Austriak przyznaje, że udział w rajdzie Mile Miglia utwierdził go w przekonaniu, że seria Grand Prix powinna zapewniać kierowcom najwyższy poziom wyzwań.
W DNA Formuły 1 zawsze zapisana była najlepsza technologia i najlepsi kierowcy zasiadający za sterami najszybszych bolidów, które trzeba w jakiś sposób poskromić. W pewnym sensie Mile Miglia uświadomiło mi, dlaczego kocham ten sport. W wyścigach chodzi o robienie czegoś, czego nie odważyłby się zrobić nikt inny, chodzi o pasję do samochodów. Sporty motorowe to życie - przez wszystkie generacje samochodów i kierowców przewinęło się przez nie tak wiele pasji, tak wiele emocji.
Jeśli chcesz ścigać się obecnymi bolidami, potrzebujesz odwagi - na niektórych torach musisz mieć jej więcej niż na innych. Nie chcemy ścigać się na torach, które wyglądają jak parkingi przed supermarketami. W dawnych czasach, gdy przestrzeliłeś zakręt, to albo traciłeś życie, albo robiłeś sobie krzywdę. Dzisiaj wypadasz z toru, zaliczasz szeroki wyjazd i wracasz do jazdy, ale nie w Monte Carlo, może nie na Spa, może nie na Monzy, może nie na Suzuce. Musimy wrócić na tory, które pokażą nam, kto jest najlepszy. Monako to jeden z takich obiektów. Powinniśmy iść właśnie w takim kierunku.
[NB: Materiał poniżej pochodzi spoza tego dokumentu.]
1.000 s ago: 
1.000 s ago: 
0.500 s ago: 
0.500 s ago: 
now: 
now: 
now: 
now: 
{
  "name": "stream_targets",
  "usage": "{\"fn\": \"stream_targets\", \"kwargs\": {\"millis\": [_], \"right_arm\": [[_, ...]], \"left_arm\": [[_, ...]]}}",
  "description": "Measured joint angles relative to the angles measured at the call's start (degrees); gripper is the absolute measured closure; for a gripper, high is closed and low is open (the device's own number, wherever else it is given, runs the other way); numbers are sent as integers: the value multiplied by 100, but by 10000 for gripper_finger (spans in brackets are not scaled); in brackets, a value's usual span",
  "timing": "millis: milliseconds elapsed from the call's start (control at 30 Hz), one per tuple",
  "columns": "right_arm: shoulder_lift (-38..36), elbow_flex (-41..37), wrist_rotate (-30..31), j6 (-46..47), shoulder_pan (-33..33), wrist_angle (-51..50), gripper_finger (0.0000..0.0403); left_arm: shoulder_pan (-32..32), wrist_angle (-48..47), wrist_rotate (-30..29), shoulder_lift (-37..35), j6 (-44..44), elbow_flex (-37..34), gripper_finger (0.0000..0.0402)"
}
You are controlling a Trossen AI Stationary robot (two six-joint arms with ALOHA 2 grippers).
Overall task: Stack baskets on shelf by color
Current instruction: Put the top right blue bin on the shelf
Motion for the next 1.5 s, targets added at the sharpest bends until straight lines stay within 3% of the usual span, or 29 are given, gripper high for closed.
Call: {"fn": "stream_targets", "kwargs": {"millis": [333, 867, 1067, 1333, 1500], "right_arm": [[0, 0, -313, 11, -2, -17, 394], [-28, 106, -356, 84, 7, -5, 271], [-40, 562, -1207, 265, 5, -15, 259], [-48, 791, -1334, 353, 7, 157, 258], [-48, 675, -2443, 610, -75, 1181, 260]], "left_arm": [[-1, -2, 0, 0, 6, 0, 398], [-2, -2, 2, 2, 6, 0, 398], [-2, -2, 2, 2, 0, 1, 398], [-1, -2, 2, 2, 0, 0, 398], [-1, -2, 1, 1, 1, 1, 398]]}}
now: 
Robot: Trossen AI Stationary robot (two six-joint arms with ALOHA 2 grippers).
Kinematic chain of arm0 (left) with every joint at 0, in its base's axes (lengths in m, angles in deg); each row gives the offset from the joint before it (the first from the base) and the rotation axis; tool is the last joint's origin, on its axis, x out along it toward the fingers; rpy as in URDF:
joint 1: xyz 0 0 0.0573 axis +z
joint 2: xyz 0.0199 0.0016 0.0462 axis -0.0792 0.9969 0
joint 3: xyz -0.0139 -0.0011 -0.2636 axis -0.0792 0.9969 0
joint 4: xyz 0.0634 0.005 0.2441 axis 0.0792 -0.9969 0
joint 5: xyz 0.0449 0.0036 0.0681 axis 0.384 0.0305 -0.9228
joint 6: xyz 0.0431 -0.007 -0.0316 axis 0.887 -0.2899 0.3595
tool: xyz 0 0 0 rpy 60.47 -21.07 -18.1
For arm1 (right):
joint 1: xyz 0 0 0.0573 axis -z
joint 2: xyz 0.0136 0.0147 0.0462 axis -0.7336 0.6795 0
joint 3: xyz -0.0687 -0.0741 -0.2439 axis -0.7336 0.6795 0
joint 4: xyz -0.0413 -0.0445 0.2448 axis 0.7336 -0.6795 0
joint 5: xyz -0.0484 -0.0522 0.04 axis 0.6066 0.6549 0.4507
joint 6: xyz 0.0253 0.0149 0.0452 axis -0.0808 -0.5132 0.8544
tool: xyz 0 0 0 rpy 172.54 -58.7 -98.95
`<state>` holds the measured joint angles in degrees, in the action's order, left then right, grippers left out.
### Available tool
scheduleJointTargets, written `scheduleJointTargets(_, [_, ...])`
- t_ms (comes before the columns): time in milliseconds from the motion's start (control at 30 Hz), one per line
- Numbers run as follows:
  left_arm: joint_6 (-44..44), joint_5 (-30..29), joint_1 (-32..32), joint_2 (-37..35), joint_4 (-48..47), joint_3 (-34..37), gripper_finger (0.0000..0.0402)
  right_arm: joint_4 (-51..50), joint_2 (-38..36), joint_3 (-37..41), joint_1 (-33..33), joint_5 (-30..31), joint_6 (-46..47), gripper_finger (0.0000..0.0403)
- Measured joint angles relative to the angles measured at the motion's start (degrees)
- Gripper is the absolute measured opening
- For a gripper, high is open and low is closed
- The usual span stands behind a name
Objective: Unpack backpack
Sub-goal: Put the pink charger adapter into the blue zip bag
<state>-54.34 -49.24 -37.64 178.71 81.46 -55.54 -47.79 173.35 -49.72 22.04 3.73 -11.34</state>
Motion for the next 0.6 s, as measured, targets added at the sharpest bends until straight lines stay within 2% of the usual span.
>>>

Wolff przekonuje, że jest zwolennikiem dodania do kalendarza kolejnych wyścigów ulicznych.
Zdecydowanie. Nie chodzi mi tylko i wyłącznie o śledzenie Mile Miglia i sam fakt tego, że można całkiem szybko pojeździć po mieście. Sukces Formuły E polega na tym, że wyścigi rozgrywane są w miastach. Ich bolidy nie robią spektakularnego wrażenia, ale w miejskim środowisku wyglądają na szybkie. Widać to na przykładzie Monte Carlo. Uważam, że powinniśmy odchodzić od obiektów-lotnisk, bo nie są spektakularne. Nawet ja mógłbym poprowadzić bolid na takim torze. Dajcie mi dwa tygodnie treningów - sto razy obrócę samochód, przyjrzę się danym i może pojadę całkiem szybkim tempem, ponieważ nie będę odczuwał żadnego ryzyka.